### EXERCISE OBJECTIVE
Could you set down exactly the lines of the data below, starting at the one that holds "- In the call" and ending at the one that holds "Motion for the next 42", both included, and only those?

### DATASET RECORDS
---+---

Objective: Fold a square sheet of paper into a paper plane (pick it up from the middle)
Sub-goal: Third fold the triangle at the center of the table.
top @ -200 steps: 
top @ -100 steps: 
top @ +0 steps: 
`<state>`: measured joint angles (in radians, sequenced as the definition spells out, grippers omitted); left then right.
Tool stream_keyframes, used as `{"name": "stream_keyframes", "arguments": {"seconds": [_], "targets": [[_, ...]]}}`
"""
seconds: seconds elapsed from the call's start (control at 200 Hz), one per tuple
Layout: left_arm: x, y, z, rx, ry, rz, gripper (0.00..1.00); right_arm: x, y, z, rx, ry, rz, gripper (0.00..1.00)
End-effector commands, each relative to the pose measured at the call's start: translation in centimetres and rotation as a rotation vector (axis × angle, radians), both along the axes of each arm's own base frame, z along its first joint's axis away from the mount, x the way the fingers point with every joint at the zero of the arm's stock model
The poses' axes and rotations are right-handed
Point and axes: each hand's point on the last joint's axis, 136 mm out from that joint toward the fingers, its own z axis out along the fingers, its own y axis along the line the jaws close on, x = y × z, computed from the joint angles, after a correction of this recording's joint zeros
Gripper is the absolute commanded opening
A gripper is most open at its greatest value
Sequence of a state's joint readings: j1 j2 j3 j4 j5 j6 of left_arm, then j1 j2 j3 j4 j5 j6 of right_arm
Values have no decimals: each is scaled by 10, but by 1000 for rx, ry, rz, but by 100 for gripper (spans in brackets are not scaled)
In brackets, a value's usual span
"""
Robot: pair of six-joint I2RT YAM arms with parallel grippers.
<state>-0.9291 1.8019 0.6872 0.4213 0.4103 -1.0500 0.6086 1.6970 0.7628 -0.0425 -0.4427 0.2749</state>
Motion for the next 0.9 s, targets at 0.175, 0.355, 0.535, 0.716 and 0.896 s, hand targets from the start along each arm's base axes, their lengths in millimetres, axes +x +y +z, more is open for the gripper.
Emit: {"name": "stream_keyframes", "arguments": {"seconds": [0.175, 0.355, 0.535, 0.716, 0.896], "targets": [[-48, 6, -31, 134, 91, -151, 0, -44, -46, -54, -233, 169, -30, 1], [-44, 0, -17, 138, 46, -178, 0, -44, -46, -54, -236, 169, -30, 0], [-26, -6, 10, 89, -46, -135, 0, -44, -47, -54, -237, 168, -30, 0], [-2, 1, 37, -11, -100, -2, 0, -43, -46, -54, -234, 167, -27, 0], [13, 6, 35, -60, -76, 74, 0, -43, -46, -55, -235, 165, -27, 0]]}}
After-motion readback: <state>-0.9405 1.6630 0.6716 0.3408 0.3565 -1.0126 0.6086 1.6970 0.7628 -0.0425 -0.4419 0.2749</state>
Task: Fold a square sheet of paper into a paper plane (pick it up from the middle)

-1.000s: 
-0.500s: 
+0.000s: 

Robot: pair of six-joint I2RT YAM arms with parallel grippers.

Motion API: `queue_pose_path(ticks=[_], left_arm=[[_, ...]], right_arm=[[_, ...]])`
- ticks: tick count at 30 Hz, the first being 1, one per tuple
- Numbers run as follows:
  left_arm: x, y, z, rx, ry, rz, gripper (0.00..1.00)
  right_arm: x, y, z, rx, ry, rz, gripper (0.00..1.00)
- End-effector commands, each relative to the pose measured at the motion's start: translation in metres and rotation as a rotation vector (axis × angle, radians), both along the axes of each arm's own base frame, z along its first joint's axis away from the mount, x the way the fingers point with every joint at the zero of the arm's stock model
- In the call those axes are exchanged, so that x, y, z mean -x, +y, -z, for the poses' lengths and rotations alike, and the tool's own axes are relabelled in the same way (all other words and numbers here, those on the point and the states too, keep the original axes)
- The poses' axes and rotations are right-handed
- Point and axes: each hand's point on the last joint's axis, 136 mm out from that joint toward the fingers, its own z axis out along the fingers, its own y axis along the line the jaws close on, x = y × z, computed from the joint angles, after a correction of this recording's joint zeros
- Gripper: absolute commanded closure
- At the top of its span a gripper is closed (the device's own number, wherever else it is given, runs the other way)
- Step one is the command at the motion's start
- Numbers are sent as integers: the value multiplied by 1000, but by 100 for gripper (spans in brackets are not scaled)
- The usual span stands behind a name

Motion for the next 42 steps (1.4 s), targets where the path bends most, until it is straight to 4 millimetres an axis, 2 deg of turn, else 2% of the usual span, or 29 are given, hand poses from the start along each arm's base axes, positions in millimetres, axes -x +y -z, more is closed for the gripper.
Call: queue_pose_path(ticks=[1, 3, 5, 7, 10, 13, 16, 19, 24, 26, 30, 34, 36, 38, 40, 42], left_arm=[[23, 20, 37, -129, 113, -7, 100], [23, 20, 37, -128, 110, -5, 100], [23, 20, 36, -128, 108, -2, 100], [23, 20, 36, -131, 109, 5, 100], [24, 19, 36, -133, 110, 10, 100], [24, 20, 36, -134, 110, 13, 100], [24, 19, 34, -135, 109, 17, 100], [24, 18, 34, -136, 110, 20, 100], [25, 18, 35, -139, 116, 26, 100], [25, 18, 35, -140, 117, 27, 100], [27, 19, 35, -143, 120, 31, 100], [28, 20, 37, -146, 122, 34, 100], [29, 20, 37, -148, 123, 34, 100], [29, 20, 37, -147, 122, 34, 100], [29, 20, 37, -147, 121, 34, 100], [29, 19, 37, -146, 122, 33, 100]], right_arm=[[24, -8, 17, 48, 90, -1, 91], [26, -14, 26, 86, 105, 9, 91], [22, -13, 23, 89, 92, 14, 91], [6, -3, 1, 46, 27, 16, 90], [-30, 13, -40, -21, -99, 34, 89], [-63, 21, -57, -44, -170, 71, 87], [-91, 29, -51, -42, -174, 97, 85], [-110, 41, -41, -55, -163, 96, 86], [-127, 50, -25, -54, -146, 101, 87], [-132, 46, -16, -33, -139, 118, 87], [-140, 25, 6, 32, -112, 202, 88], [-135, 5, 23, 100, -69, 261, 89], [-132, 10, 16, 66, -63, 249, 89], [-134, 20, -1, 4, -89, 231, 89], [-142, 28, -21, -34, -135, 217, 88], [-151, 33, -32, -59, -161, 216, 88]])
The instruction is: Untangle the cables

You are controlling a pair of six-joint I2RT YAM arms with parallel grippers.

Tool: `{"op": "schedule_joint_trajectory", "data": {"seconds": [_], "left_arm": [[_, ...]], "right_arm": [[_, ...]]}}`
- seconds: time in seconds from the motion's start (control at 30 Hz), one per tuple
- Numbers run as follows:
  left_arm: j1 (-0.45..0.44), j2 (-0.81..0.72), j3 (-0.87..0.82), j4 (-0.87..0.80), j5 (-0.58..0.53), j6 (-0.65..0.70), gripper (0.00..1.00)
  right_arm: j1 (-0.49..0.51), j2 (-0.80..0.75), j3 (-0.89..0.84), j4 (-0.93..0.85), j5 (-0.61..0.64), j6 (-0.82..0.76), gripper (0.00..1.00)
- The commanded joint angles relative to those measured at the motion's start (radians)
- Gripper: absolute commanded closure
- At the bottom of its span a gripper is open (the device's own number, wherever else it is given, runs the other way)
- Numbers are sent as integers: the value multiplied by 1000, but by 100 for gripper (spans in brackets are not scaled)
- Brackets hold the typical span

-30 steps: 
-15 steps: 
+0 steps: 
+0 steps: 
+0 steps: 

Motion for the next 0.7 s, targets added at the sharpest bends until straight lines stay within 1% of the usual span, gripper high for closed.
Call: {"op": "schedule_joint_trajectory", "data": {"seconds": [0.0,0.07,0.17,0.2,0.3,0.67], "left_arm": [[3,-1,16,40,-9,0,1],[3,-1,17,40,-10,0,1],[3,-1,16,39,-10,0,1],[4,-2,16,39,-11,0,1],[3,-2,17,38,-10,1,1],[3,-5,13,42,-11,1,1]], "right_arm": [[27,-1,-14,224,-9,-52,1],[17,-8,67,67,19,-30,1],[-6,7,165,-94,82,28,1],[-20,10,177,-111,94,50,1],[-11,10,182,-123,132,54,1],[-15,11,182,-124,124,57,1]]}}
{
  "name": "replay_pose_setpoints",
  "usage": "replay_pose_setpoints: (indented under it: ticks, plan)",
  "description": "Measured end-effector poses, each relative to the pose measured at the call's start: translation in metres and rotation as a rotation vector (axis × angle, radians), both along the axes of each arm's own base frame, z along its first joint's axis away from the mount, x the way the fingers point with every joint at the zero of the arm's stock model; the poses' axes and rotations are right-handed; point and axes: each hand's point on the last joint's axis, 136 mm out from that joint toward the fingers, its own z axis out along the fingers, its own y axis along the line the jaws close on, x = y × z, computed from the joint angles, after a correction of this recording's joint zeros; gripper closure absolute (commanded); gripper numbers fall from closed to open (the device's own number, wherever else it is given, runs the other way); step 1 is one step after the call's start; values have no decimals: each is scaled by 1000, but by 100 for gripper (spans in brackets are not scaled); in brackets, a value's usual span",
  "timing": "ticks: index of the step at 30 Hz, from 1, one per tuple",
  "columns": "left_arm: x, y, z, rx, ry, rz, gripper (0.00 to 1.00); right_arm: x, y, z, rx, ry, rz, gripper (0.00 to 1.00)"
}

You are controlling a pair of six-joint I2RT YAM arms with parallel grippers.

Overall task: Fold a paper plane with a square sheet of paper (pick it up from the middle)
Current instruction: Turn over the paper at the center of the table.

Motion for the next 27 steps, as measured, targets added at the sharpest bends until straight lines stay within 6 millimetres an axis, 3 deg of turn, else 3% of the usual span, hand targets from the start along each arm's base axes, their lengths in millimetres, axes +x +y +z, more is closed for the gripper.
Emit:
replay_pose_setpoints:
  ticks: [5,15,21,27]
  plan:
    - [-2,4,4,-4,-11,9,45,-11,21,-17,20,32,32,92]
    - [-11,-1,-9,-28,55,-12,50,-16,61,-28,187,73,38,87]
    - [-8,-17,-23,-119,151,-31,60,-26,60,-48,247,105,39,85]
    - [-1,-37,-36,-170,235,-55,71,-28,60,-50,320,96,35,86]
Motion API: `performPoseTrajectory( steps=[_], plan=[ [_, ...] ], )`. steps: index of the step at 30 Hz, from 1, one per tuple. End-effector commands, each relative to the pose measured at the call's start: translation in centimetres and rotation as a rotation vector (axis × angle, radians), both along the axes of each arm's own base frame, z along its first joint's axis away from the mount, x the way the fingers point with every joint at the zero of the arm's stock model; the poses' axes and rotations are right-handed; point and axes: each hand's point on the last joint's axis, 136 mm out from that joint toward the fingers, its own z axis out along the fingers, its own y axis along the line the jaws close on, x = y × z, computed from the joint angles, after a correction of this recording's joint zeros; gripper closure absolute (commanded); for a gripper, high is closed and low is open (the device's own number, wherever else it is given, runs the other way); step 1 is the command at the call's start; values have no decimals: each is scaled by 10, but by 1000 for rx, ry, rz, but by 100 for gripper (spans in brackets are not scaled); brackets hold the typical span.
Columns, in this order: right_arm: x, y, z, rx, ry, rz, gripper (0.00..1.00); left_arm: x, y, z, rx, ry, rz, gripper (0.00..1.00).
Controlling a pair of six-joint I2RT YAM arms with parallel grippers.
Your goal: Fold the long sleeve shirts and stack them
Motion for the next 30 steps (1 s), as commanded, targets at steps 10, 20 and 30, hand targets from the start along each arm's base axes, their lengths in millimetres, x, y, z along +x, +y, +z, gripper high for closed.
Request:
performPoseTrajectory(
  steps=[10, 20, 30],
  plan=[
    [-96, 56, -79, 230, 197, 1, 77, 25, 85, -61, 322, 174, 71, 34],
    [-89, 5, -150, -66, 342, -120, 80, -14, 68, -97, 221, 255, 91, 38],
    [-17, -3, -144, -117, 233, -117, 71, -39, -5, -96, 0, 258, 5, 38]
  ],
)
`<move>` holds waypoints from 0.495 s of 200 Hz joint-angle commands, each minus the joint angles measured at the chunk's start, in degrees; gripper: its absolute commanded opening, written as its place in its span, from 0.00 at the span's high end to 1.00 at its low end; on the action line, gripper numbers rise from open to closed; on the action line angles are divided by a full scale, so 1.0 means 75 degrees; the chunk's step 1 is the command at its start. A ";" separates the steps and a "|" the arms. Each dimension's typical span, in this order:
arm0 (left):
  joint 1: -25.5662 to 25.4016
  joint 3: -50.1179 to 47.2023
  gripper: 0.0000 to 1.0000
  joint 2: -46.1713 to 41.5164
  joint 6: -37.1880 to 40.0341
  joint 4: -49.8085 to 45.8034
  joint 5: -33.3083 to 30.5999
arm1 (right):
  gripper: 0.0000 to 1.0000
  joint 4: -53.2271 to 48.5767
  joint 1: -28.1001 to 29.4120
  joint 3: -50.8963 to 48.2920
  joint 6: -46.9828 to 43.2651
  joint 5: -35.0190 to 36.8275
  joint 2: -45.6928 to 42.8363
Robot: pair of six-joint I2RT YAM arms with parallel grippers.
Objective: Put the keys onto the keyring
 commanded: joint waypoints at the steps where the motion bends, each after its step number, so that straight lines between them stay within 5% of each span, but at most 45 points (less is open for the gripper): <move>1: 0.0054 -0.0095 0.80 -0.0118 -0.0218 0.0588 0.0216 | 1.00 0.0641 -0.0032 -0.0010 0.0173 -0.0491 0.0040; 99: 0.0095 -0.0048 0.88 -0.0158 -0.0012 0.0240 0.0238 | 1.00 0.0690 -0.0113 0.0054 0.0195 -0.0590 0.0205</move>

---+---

### EXERCISE OUTPUT
- In the call those axes are exchanged, so that x, y, z mean -x, +y, -z, for the poses' lengths and rotations alike, and the tool's own axes are relabelled in the same way (all other words and numbers here, those on the point and the states too, keep the original axes)
- The poses' axes and rotations are right-handed
- Point and axes: each hand's point on the last joint's axis, 136 mm out from that joint toward the fingers, its own z axis out along the fingers, its own y axis along the line the jaws close on, x = y × z, computed from the joint angles, after a correction of this recording's joint zeros
- Gripper: absolute commanded closure
- At the top of its span a gripper is closed (the device's own number, wherever else it is given, runs the other way)
- Step one is the command at the motion's start
- Numbers are sent as integers: the value multiplied by 1000, but by 100 for gripper (spans in brackets are not scaled)
- The usual span stands behind a name

Motion for the next 42 steps (1.4 s), targets where the path bends most, until it is straight to 4 millimetres an axis, 2 deg of turn, else 2% of the usual span, or 29 are given, hand poses from the start along each arm's base axes, positions in millimetres, axes -x +y -z, more is closed for the gripper.

The exercise asks for nothing more.